4-0 out of 5 stars Politics and Intellectual Culture
Martines devotes himself to 2 themes.The first is Power; the history of the distinctive political culture of Italian city states.The second is the relationship between political/social history of the city states and the flowering of Renaissance high culture.Martines' primary goal is to expose the social phenomena that led to the efflorescence of Renaissance high culture.
The first half of the book is a solid and well written history of the emergence of republican city states in Nothern Italy.Martines covers the Medieval background, the struggle of city based elites to establish control over the cities from the feudal nobility and other traditional actors, the emergence of more republican forms of government, and the eventual emergence of powerful oligarchies.This part is a generally well balanced combination of overview and specific examples which gives an idea of the diversity of events in different city states.Martines gives some idea of how the civic and republican oriented attitudes engendered by the city states generated something new in Western culture.
The second half of the book is primarily a social history of Renaissance high culture, examining its relationship to the status of elites in the city states.For example, he sees humanism as primarily a program for the oligarchic elites of the city states.Fifteenth century art, with its emphasis on realism and human activities is seen as an extension of the self-confidence and sense of mastery of city state elites.The political and social disaster that followed the French/Spanish invasions of the Italian peninsula are shown to provoke be reflected in a variety of intellectual changes.These include the flight to fantasy on the part of poets like Tasso and Ariosto, the emphasis on uncontrollable forces (fortuna) in the work of Machiavelli and Guicciardini, and the emergence of the Mannerist style in art.Martines is an astute critic and the social history of high culture is the best part of the book.
While this book is not really intended as a comprehensive overview of the Renaissance, there are a number of deficiencies.While Martines does mention the importance of changes in population and trade, there is little discussion of demographic or economic history per se.Addition of even a small amount of data would have been useful.There is really no discussion of the effect of the great 14th century Black Death and subsequent plagues.I find it hard to believe that this demographic catastrophe didn't have something to do with the emergence of seignorial rule in approximately the same period.Martines's discussion of high culture doesn't touch on science at all and an expanded discussion of political theory would have been appropriate.

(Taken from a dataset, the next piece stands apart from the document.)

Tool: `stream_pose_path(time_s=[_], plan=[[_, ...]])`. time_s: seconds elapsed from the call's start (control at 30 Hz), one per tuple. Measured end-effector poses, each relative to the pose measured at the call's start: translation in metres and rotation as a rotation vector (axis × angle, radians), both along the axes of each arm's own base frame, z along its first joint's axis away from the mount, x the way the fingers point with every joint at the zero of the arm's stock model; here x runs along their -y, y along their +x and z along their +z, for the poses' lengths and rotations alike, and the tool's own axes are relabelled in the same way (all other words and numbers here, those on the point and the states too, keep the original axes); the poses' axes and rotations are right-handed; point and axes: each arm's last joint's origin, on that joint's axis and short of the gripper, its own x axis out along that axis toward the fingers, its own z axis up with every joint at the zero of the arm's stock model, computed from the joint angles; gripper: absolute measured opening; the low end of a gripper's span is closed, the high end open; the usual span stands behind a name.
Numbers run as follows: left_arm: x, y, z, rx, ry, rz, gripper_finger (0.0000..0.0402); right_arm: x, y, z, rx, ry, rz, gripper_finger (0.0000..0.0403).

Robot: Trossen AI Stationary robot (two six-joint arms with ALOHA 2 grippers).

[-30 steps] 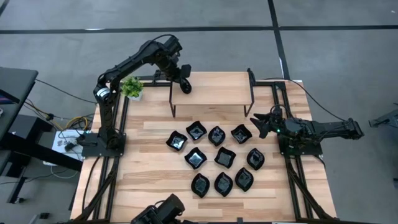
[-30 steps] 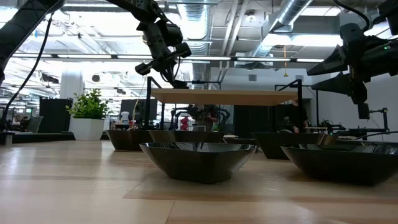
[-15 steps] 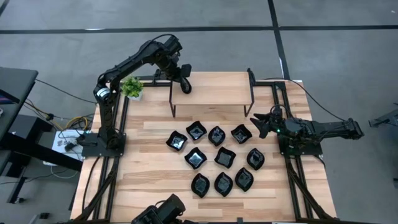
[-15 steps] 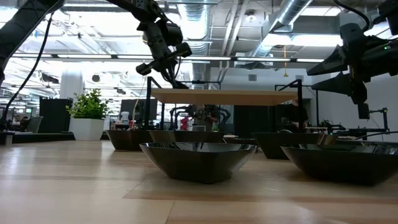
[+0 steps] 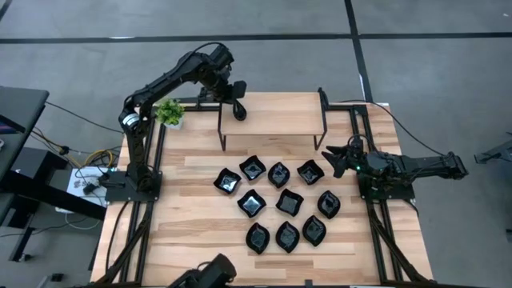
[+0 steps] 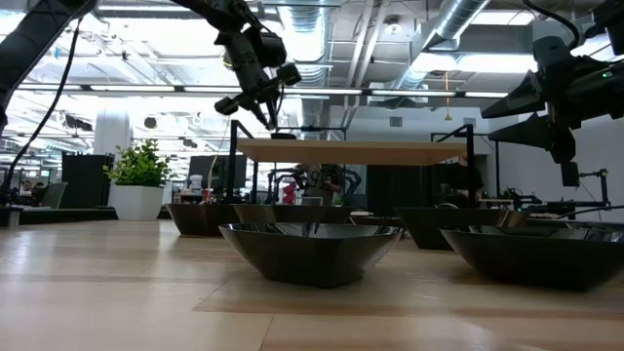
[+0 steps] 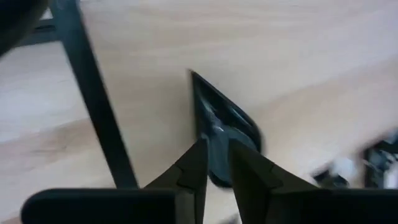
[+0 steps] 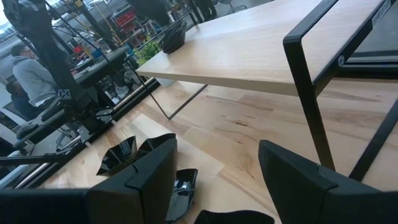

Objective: Pick & Place Mini shaped plates
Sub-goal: Put the distorted square plate on the shelf

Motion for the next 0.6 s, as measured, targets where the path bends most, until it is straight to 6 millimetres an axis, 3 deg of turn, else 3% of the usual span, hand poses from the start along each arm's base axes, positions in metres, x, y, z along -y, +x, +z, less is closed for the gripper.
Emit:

5-0 out of 5 stars Top quality history for non specialists
I'm happy to endorse the points made by 'Rabid Bookfiend', but just three stars is mean by normal Amazon review standards.Collin76's points also indicate something of the richness of this book's subject matter.What they don't say is how well written it is.I'm no 'more advanced student and historian' - just someone who's read a few books recently on the period - Hale, Florence and the Medici, the Pattern of Control; Frances Stonor Saunders, Hawkwood; Eliot, Romola.All worth reading, but this is the one that makes sense of it all.I particularly enjoyed the chapter on economic trends, which also illustrates some other European history.The early material on the evolution of the city states might have seemed sketchy to specialist readers, but it's exactly what a non-specialist needs; NOW I understand something of their variety - not just Florence.A quote from p. 217, referring to humanism - 'It spoke for an elite, and to ignore this is to get the Renaissance wrong and to show that we do not see the forces and social interests that lie behind our own values.'Such a writer is going to provoke, but the intelligent reader will be challenged to think.What more could he / she want?

3-0 out of 5 stars A Tendentious Argument
In Power and Imagination, Lauro Martines argues that the Italian Renaissance had two stages with the second building upon the first."In the first stage, social energies--economics, politics, a vibrant demography--were primary and foremost; in the second, the lead went to cultural energies" (332).Mirroring this thesis, his title refers to political authority (the power) and the "articulated ... consciousness of those who speak for the powerful" (the imagination) (xi).Martines also advocates that historians engage in "the sustained scrutiny and deep analysis of texts" (x).This approach is refreshing compared to number heavy history, but it does have its own particular dangers.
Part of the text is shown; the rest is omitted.